• _WHAT YOU SHOULD DO_:
Starting at the first line of the records below, reproduce every line up to and including the line with "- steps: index", but leave out all pictures.

RECORDS FOR THE EXERCISE below:

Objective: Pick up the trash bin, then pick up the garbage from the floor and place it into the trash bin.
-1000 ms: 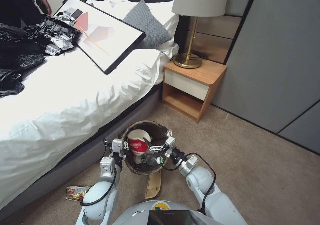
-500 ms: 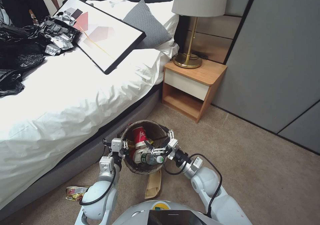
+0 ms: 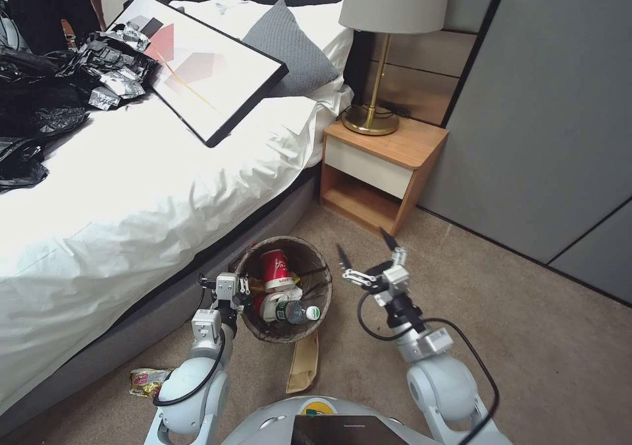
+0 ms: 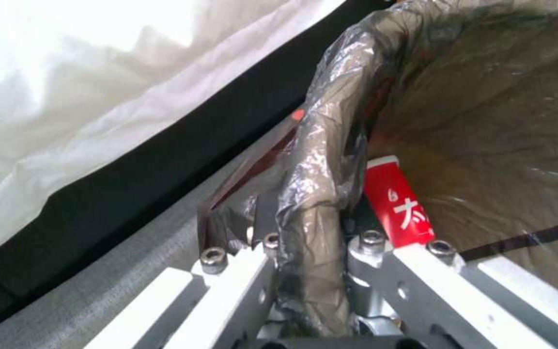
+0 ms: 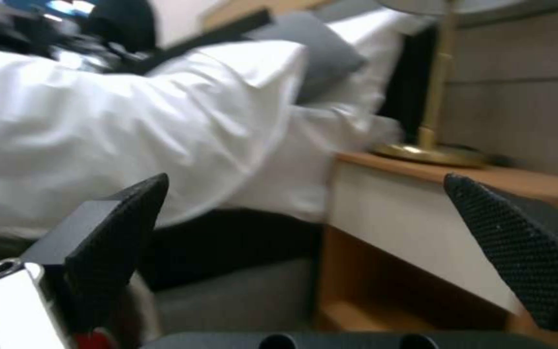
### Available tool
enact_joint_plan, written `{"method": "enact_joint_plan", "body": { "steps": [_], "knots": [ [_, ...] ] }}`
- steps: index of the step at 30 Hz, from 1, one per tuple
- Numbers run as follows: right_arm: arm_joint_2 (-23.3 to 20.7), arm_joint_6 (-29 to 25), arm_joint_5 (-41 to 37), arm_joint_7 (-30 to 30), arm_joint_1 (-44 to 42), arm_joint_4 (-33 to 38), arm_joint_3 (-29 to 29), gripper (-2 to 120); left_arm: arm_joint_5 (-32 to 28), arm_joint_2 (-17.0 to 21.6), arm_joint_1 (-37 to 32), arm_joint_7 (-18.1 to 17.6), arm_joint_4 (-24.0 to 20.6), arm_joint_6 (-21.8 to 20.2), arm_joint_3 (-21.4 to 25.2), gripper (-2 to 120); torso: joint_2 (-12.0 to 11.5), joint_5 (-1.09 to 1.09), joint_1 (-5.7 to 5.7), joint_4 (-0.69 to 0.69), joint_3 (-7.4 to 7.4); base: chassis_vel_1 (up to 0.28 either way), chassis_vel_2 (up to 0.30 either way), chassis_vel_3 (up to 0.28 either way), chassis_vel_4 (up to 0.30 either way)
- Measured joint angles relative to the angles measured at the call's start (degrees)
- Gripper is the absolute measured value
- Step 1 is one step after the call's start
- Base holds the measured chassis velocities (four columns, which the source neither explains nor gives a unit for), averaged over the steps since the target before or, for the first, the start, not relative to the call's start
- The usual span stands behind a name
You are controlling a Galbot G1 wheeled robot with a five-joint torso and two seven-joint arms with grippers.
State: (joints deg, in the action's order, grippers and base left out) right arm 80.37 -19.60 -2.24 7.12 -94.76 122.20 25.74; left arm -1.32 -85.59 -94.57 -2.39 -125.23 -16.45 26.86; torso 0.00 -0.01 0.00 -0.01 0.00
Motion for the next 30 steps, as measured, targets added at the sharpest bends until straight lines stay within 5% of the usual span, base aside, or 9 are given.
{"method": "enact_joint_plan", "body": {
  "steps": [13, 30],
  "knots": [
    [4.0, -7.8, 0.1, -3.6, -5.4, -6.2, 5.4, 100, -0.9, 0.2, -0.2, 0.2, 0.3, 1.4, 0.6, 3, 0.0, 0.01, 0.0, 0.01, 0.0, 0.0, 0.0, 0.0, 0.0],
    [3.8, -7.3, -0.6, -3.6, -3.9, -7.0, 5.3, 100, -1.4, 0.2, -0.5, 0.1, 0.0, 1.8, 0.2, 3, 0.0, 0.01, 0.0, 0.01, 0.0, 0.0, 0.0, 0.0, 0.0]
  ]
}}
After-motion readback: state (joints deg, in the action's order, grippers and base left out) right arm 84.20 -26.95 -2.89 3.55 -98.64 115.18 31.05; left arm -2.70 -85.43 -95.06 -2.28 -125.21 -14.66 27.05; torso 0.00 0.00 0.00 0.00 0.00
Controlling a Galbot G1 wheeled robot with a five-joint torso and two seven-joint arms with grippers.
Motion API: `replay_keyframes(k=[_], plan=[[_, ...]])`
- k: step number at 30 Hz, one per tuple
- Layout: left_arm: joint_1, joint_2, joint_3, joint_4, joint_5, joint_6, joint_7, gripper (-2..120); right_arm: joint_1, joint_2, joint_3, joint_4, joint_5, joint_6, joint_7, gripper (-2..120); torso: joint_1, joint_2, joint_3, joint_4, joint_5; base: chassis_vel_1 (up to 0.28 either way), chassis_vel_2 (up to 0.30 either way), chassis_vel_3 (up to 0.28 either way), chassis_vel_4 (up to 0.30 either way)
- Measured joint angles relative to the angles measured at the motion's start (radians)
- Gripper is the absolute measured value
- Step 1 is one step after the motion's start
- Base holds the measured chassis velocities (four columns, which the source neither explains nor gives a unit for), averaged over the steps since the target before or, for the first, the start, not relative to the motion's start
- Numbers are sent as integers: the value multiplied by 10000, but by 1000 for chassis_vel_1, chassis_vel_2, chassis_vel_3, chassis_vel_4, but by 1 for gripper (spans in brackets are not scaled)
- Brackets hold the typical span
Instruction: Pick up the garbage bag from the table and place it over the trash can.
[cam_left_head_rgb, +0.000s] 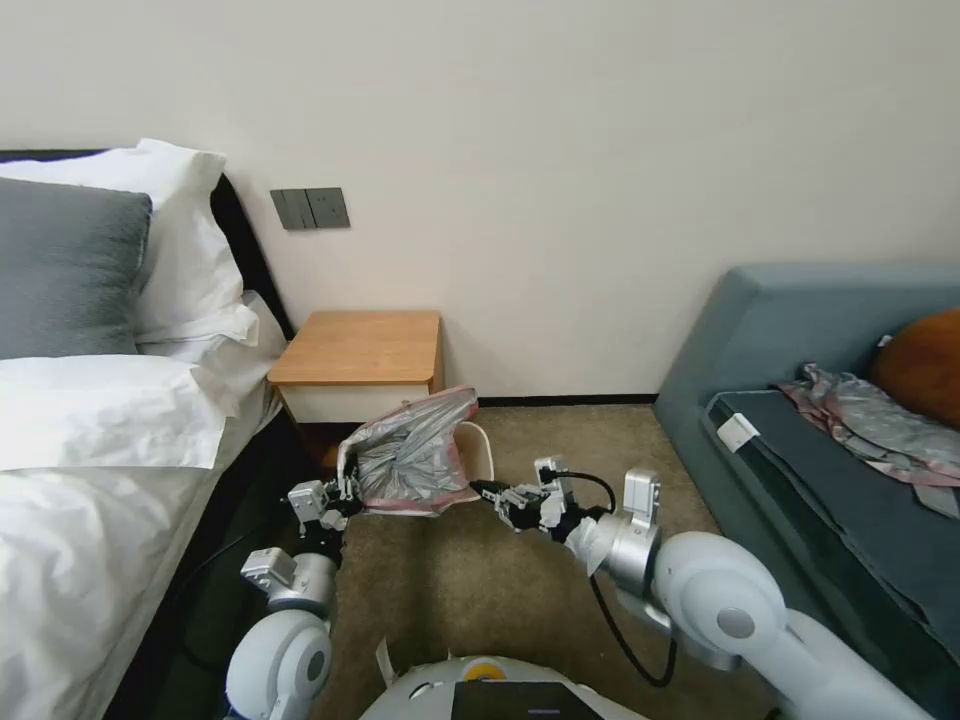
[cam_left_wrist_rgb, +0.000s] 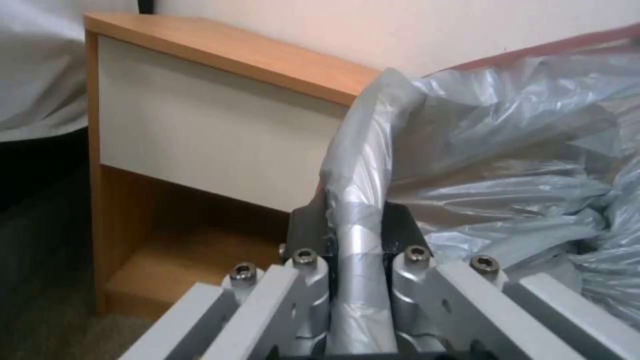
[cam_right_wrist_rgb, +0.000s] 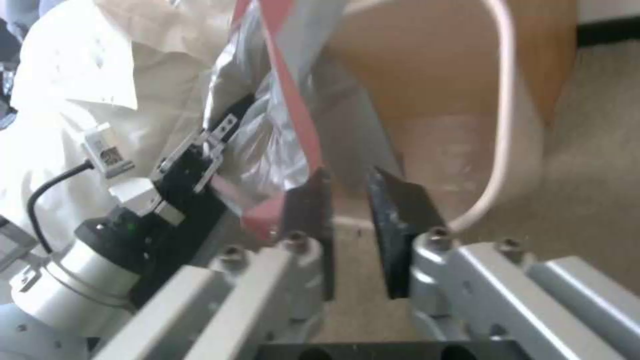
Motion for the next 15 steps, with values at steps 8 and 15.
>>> replay_keyframes(k=[8,15], plan=[[16,3,35,-51,-27,15,34,5,793,36,-279,-4,-171,-50,-229,46,0,0,0,1,0,0,0,0,0],[100,-21,60,-160,5,16,83,5,1136,120,-601,-87,-1197,-180,-1400,75,-1,0,0,0,-1,0,0,0,0]])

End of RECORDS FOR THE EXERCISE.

• _SOLUTION FOR THIS EXERCISE_:
Objective: Pick up the trash bin, then pick up the garbage from the floor and place it into the trash bin.
-1000 ms: 
-500 ms: 
+0 ms: 
+0 ms: 
+0 ms: 
### Available tool
enact_joint_plan, written `{"method": "enact_joint_plan", "body": { "steps": [_], "knots": [ [_, ...] ] }}`
- steps: index of the step at 30 Hz, from 1, one per tuple

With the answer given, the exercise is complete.